Как я был… В стихах и прозе - страница 5



Спрятались вблизи за елкой,
Хотят Машеньку спасти,
Но как медведя провести?
Грустный заинька сидит,
Ему ежик говорит:
«Я придумал, как нам быть,
Как топтыгу проучить».
А медведь ревет, ревет,
И на Машеньку идет.
Тут зайчишка выбегает,
В лапке камушек сжимает
И кричит: «Эй, ты, медведь,
Хватит на весь лес реветь,
Надоело это мне,
Уходи домой к себе!»
Медведь от наглости такой
Даже рот разинул свой,
А потом как рассердился,
За зайчишкой припустился:
«Ох, тебя я проучу,
Уваженью научу!»
Но так медведь быстро бежал,
Что на ежика упал —
И иголки в пузо впились.
Слезы мишкины полились:
«Ой, спасите!» – медведь закричал.
«Поделом тебе», – еж отвечал. —
Зачем Машу обидеть хотел?
Землянички лесной пожалел?»
А медведь кричит: «Мне больно!»
Ежик говорит: «Довольно,
И теперь ты будешь знать,
Как детишек обижать».
Еж иголочки убрал,
И медведь в лес убежал.
Говорит Маша зайчику серому:
«Спасибо!»
Говорит Маша ежику смелому:
«Спасибо!
А теперь я домой побегу,
Земляничку больной понесу.»
И домой Маша пришла,
Земляничку принесла:
«Кушай, Катя, поскорей,
Поправляйся, не болей».
Катя съела земляничку,
Из блюдца выпила водичку
И поправилась!
Кукла Катя – рада.
Кукла Света – рада.
Очень рада Маша.
Вот вся сказка наша.

Проза

Рассуждения на армейскую тему

Служил я в армии. Служил вроде бы неплохо, пока не замучил меня вопрос: должен командир полка знать всех своих солдат в лицо? Или нет? Ну, комбат – понятное дело. Ты у него целый день на виду, чистишь-драишь, «шаркаешь» и «шаркаешь», и всякий раз, когда не хочешь – а не хочешь, естественно, всегда – сталкиваешься с комбатом нос к носу. По крайней мере, наш комбат меня знал и в лицо, и по фамилии, а вот командир полка – нет. Хотя не исключено, если меня одеть по форме №6, а его заставить как следует напрячь свою память, наш командир и признал бы во мне одного из своих «орёликов», но в тот день, когда славный полковник Строкатов не признал меня, я был одет несколько иначе.

Я задался вопросом.
Кто помочь мне сумеет?
Только память.
Известно:
Пахарь жнёт, что посеет.

Ещё когда в учебной роте я подшивал погоны к шинели и маркировал сапоги хлоркой, в наш взвод пришёл «дед» – парень лет двадцати со значком специалиста первого класса на гвардейской груди.
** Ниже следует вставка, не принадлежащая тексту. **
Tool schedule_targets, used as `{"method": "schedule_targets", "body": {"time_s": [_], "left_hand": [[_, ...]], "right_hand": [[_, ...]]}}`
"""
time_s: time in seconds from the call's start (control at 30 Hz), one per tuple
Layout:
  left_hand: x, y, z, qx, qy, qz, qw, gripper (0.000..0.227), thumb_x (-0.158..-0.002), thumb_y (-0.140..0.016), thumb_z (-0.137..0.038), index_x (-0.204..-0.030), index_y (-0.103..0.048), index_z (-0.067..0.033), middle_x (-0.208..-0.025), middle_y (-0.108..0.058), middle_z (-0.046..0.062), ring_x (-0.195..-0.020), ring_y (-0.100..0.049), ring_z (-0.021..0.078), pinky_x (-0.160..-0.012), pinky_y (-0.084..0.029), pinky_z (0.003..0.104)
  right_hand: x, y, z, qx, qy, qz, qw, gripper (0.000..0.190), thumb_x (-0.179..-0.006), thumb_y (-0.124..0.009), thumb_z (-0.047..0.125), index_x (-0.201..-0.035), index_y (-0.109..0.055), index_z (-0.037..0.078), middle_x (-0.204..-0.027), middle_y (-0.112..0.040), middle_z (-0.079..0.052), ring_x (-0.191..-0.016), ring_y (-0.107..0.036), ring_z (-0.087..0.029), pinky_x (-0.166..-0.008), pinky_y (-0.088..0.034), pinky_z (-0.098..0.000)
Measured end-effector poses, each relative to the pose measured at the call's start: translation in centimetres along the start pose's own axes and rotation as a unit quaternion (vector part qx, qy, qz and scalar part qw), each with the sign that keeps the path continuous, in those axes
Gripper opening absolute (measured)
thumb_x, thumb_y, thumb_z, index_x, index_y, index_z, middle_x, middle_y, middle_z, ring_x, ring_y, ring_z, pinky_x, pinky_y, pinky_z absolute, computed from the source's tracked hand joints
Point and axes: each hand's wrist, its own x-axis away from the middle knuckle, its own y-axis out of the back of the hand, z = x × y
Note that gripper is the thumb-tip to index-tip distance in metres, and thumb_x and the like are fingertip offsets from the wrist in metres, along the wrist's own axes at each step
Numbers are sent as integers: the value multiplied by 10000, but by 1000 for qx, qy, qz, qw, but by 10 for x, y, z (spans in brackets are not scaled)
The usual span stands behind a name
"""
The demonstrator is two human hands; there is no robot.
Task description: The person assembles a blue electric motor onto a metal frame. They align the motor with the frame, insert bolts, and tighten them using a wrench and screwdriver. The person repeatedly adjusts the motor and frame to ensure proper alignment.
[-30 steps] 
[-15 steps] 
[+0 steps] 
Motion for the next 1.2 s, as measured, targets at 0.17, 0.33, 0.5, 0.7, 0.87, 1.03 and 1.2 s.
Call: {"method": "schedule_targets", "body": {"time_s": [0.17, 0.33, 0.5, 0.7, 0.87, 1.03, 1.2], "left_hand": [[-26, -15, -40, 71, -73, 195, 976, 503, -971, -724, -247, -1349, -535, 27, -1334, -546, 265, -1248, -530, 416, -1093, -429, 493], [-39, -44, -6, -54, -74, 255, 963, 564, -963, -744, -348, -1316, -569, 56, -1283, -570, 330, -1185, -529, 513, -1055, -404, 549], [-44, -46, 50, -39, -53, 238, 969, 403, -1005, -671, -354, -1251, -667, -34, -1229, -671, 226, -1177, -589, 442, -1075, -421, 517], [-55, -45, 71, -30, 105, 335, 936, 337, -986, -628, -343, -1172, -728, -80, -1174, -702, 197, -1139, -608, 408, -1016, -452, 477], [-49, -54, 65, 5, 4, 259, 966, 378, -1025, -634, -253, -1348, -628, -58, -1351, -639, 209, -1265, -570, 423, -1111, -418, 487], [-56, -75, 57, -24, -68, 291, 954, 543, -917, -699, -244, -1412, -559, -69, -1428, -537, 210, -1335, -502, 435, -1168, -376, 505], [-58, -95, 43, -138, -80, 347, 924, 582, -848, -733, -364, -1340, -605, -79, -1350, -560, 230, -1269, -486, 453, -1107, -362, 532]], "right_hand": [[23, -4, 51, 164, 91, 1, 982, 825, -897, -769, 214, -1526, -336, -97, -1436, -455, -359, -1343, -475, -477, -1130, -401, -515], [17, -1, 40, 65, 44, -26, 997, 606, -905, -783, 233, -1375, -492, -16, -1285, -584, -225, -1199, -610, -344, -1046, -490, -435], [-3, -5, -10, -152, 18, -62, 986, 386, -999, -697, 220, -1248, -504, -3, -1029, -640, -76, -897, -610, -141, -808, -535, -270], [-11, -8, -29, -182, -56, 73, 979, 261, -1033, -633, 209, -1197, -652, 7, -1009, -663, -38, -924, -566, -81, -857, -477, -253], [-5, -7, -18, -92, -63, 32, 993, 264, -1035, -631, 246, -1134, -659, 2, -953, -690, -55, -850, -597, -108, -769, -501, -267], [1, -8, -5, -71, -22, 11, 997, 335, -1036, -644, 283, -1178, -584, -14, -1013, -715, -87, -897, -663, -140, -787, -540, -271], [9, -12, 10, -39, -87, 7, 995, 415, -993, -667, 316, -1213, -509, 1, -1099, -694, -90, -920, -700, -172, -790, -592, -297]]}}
Он потолкался среди увлечённо работающих, поболтал с сержантами и, наконец, спросил:

– Бойцы, в духовом оркестре играл кто-нибудь?

Вопрос старослужащего проигнорировали, и он перешёл на индивидуальные беседы. Я играл в духовом оркестре на баритоне, в чём и сознался.

– Правда, играть давно не приходилось, – попытался я охладить загоревшиеся глаза служителя муз.

– Это всё несущественно, – возразил он, с радостью записывая мою фамилию и координаты в свой блокнот.

Полковой оркестр, созданный Сашей, приходившим к нам во взвод, и существовавший только благодаря его неиссякаемому энтузиазму, имел очень мало общего с настоящим военным оркестром. Сам Саша играл на трубе, довольно сносно, зато его напарник Вовчик, кощунствовавший над партией второго корнета, делал звучание оркестра достаточно специфичным. Группа аккомпанирующих инструментов состояла из Миши Букина, исполнявшего, по непонятному мне принципу, то партию первого альта, то второго тенора. Причём играл он только на альте. Баритонист худо-бедно, но играл. Я и стал ему в этом помогать. Безусловно, в оркестре был и барабан, и тарелки-литавры, но исполнители на них очень часто менялись. Насколько позже я понял, что если барабанщик, значит – скрывается от наряда. С помощниками Миши Букина обстояло примерно так же. Они отбирались по принципу: можешь «дуднуть на альтухе» – годишься, не соло же играть.